I have a problem with the numbered lists. I know this tactic rules the blogging world, you see it everywhere. But I find myself just reading those subheaders and not reading the content most of the time. Especially if it’s not something technical, more of a common sense advice kind of article. For instance I did it with this one.
I think this is overused and personally if you have more than 5 subheaders I can guarantee you that I’m not going to be reading your content but just your subheaders. It just tells me that you didn’t put there a thorough analysis of that subheader but just some generic stuff.
I spent so much time on font-size e font-family!
Thanks for the tips.
Thanks for the information. Do you suggest we leave the comments section available for readers to make comments?
Hey Shaun, Great post with full of information but I think you forgot to mention about info-graphics. These days images play a vital role in delivering information. People feel more exciting about the information which is being displayed as story points or images.
Big paragraphs are certainly boring even if these are having lots of information but using eye catching images one can easily convey the message which he wants to.
What do you think Shaun?
Very useful information, thank you!!
Great article! Reminded me to go and check the font-size for the articles on my site (and make it bigger), but also gave some really good layout ideas for future articles. And I really like the look of the Aesop Story Engine demo pages – they’ve inspired me to come up with ways to use those features.

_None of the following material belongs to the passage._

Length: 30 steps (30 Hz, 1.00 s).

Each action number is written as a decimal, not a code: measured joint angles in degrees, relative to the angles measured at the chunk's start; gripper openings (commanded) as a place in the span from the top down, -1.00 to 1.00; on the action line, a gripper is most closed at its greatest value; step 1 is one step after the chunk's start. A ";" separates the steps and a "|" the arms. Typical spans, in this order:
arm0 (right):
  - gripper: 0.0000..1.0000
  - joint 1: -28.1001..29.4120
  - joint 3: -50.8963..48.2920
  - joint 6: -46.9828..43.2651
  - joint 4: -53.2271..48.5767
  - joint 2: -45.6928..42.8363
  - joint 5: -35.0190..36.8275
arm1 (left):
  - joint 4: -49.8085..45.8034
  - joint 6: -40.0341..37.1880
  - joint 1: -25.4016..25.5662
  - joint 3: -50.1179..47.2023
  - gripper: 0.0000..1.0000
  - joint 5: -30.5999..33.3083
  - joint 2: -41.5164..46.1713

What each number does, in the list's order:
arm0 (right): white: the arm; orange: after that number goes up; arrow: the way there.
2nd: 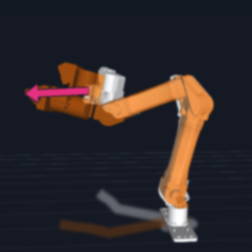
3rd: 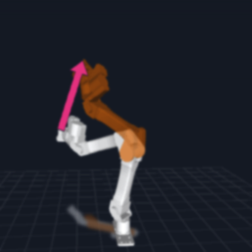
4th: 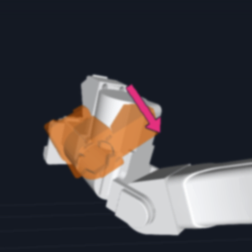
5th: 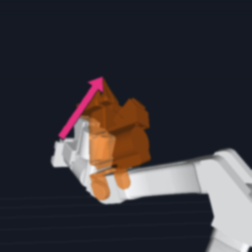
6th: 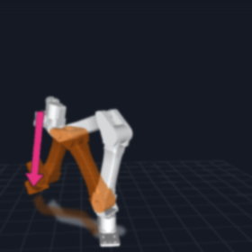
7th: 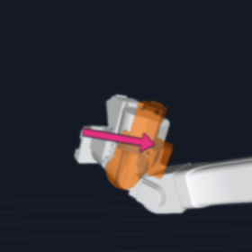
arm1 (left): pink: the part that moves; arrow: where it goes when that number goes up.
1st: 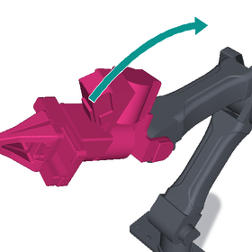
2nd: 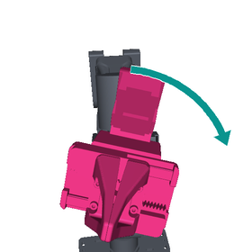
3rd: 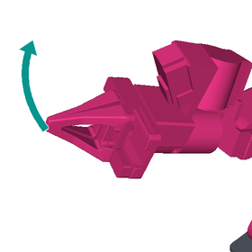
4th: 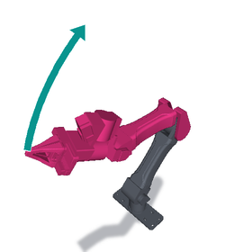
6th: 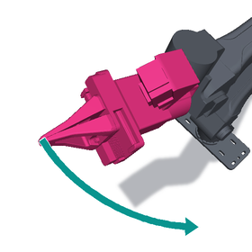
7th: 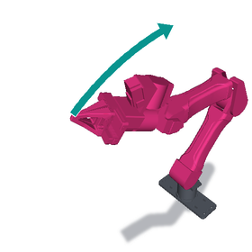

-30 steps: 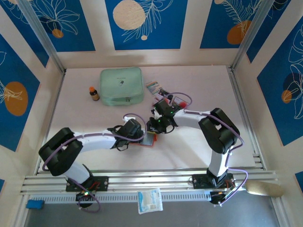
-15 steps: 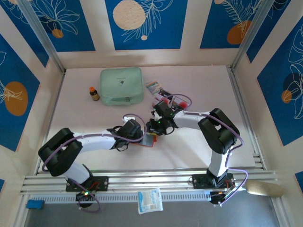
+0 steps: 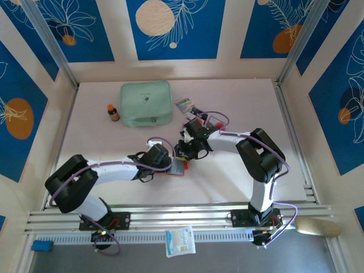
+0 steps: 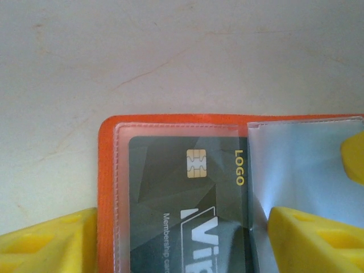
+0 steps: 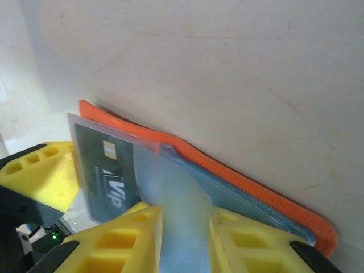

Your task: Put the credit cards into the card holder

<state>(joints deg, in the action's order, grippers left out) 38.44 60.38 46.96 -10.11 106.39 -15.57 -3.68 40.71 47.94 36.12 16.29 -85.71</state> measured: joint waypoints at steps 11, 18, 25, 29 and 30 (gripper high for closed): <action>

This is very useful article. Unfortunately the ignored bugs in Divi cause most of the formatting suggested to be lost. It would be helpful if the tine and effort spent at ET was spent on fixing broken product.
Thank you for these tips! My question pertains to the Aesop Story Engine. I’ve just quickly looked at the template link and am wondering a couple of things:
Can the images be pinned?
Can my blog sidebar with advertisers, etc. be shown?
I’m sure with some hunting on their site I can find the answers, just gathering my thoughts here. Thanks!
Shaun very useful post. I liked the Aesop Story Engine plugin. Thank you for sharing valuable post.